Abstract

Cognitive and advisory process theories usually are cast as competing explanations of decision-making in U.S. foreign policy. They are more appropriately approached as complementary components of a single explanation, in which the independent variable of the President's belief system is mediated by the intervening variable of the senior advisory process. The extent of the mediating effect is afunction of the degree and nature of senior advisor unity: weakest when there is senior advisor disunity, and strongest when there is dissenting unity. The cases of the Carter administration policy toward the Shah of Iran and the Reagan administration policy toward President Ferdinand Marcos of the Philippines bear out these hypotheses. In the CarterIran case the initial dissenting unity of Carter's top advisors caused support for the Shah to be much greater than predicted by the president's belief system propensities.
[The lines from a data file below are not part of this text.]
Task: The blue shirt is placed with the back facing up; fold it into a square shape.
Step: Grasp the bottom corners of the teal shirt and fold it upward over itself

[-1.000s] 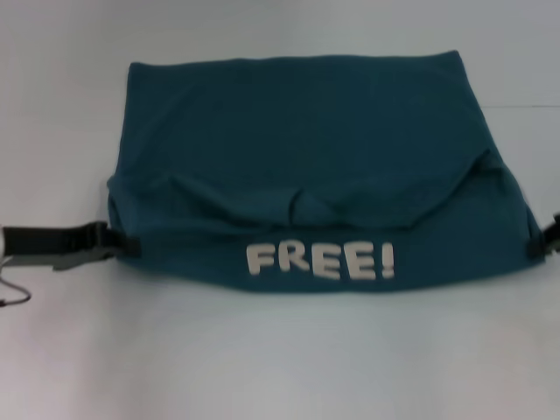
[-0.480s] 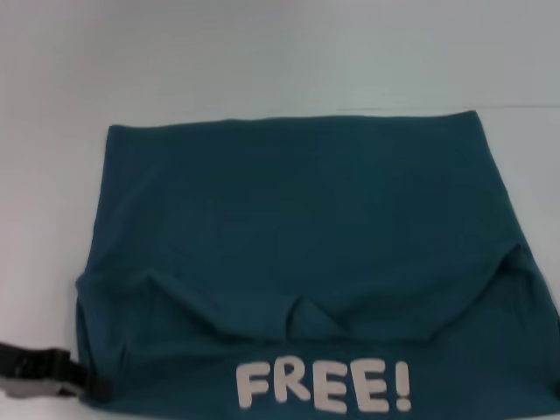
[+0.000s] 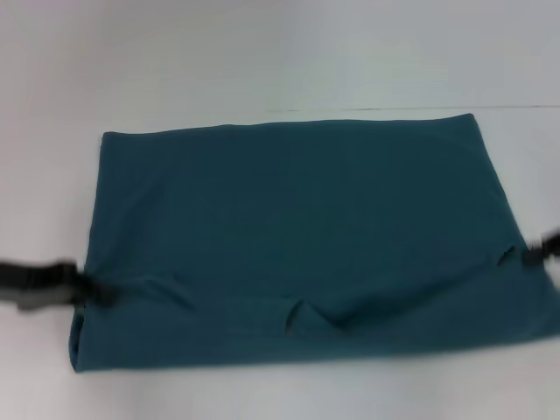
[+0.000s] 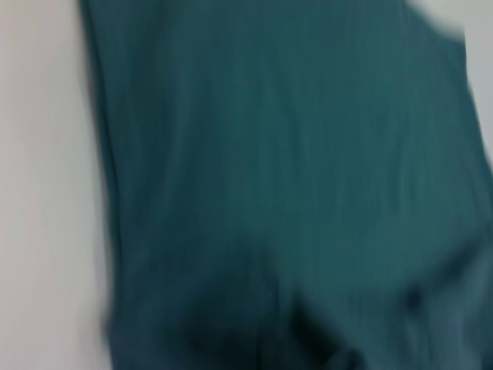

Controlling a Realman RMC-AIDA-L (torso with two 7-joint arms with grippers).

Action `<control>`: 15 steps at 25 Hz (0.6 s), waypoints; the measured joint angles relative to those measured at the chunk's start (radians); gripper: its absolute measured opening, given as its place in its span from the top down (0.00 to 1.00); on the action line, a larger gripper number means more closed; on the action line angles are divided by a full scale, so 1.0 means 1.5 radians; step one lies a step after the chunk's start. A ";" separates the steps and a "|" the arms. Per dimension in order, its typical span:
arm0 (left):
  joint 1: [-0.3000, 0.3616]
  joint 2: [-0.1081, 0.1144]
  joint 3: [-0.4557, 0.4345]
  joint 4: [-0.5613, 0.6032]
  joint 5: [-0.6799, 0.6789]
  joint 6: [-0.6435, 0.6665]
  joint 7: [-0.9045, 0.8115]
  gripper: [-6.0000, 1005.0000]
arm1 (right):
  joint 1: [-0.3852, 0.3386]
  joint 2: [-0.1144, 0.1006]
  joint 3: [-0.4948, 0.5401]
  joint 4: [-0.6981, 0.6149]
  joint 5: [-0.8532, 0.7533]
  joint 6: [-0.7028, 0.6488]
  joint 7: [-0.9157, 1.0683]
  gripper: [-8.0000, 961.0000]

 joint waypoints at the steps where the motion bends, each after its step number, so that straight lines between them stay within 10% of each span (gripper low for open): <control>1: -0.008 0.002 -0.006 -0.006 0.000 -0.017 -0.006 0.97 | 0.002 0.000 0.009 0.000 0.018 0.024 0.004 0.93; 9: -0.107 0.019 -0.019 -0.085 -0.001 -0.228 -0.049 0.97 | 0.031 0.018 0.014 0.015 0.152 0.250 0.017 0.92; 15: -0.152 -0.003 0.002 -0.127 -0.001 -0.401 -0.057 0.97 | 0.068 0.051 -0.036 0.038 0.151 0.435 0.014 0.92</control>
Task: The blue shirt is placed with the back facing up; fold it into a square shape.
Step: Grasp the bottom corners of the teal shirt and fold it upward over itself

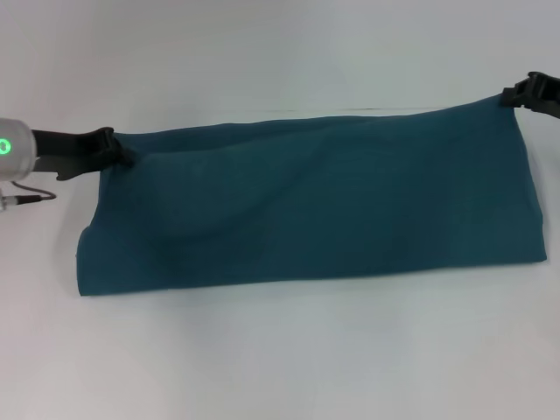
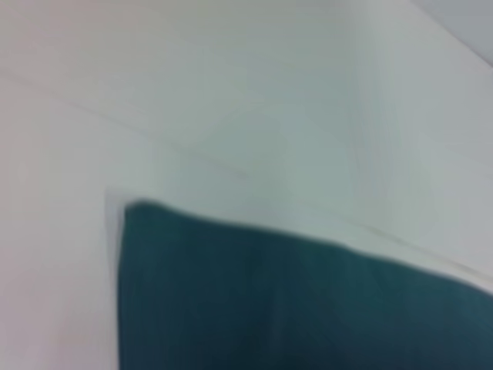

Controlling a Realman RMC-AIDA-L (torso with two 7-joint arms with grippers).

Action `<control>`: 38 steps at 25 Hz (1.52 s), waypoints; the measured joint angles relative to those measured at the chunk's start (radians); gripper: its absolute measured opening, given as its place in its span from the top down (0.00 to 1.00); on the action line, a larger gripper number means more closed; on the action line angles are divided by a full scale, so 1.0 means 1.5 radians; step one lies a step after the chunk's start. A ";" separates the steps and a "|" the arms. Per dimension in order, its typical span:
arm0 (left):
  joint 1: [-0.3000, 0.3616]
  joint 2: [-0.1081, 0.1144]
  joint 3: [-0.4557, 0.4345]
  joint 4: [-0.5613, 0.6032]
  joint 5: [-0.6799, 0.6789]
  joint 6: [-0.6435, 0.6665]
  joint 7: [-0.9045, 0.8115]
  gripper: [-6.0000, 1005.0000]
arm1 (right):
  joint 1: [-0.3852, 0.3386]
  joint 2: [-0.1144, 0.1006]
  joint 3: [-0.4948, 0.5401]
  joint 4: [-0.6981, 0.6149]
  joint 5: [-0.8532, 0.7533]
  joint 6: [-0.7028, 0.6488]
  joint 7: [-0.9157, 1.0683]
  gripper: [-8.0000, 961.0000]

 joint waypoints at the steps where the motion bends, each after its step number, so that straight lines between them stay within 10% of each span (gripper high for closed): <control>1: -0.004 -0.008 0.006 -0.004 0.000 -0.039 0.000 0.97 | 0.006 0.003 -0.015 0.010 0.000 0.031 0.000 0.91; 17: -0.051 -0.032 0.071 -0.053 0.004 -0.249 -0.005 0.97 | 0.072 0.022 -0.127 0.093 -0.001 0.262 0.002 0.90; 38: -0.048 -0.035 0.083 -0.062 0.002 -0.298 -0.080 0.93 | 0.117 -0.008 -0.150 0.127 -0.083 0.241 0.061 0.84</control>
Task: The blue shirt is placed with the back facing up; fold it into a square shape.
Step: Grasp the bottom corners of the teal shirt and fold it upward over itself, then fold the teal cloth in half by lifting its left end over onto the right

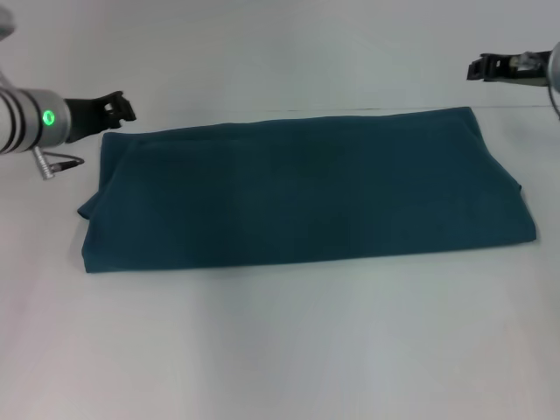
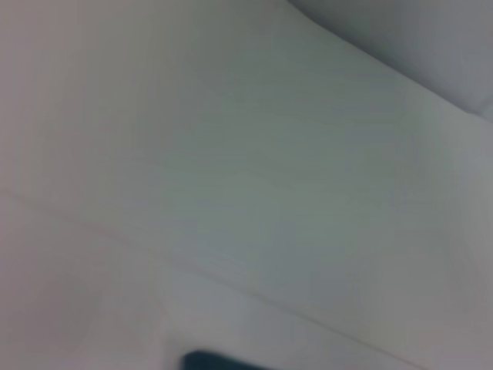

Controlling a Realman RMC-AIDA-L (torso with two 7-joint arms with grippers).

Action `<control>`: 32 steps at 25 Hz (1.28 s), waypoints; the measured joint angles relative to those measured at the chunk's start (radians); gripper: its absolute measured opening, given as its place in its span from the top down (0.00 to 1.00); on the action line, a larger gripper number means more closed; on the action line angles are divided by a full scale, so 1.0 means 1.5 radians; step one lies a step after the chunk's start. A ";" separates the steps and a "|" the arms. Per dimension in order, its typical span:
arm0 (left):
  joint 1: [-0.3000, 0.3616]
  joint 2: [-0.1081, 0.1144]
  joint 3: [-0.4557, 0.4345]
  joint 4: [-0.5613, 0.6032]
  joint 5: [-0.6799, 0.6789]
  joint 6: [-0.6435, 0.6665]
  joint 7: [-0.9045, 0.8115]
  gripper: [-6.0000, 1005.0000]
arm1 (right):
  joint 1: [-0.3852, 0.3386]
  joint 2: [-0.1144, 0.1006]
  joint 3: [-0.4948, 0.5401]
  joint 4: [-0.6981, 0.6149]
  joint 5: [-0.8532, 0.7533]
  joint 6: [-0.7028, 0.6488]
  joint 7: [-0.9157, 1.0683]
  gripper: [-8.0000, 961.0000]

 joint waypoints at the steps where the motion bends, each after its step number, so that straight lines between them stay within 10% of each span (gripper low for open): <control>1: 0.011 -0.002 -0.001 0.010 -0.001 0.002 -0.020 0.89 | -0.005 -0.004 0.007 -0.007 0.004 -0.011 0.001 0.80; 7: 0.133 -0.051 0.004 0.182 -0.135 0.140 -0.012 0.69 | -0.097 -0.025 0.093 -0.116 0.100 -0.210 -0.028 0.55; 15: 0.311 -0.028 -0.053 0.181 -0.426 0.505 0.032 0.44 | -0.288 -0.038 0.177 -0.139 0.383 -0.596 -0.181 0.29; 23: 0.375 -0.039 -0.106 0.191 -0.362 0.587 -0.060 0.11 | -0.392 -0.030 0.213 -0.133 0.419 -0.719 -0.230 0.11; 32: 0.373 -0.046 -0.111 0.164 -0.322 0.504 -0.122 0.10 | -0.390 -0.038 0.211 -0.117 0.419 -0.738 -0.249 0.03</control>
The senior advisor disunity which emerged as the crisis worsened had much less of a mediating effect, and thus decisions came to more closely reflect the non-interventionist strategic view at the core of Carter's belief system. In the Reagan-Philippines case, initially the president's propensities to support Marcos were reinforced by the unanimity of his top advisors. The key decisions in 1985-86 which culminated in abandoning Marcos were the result of the transformation of the advisory process to dissenting unity and the consequent strong mediating effect. In thus demonstrating the interactive relationship between beliefs and process, these cases help establish the need for integrative theory.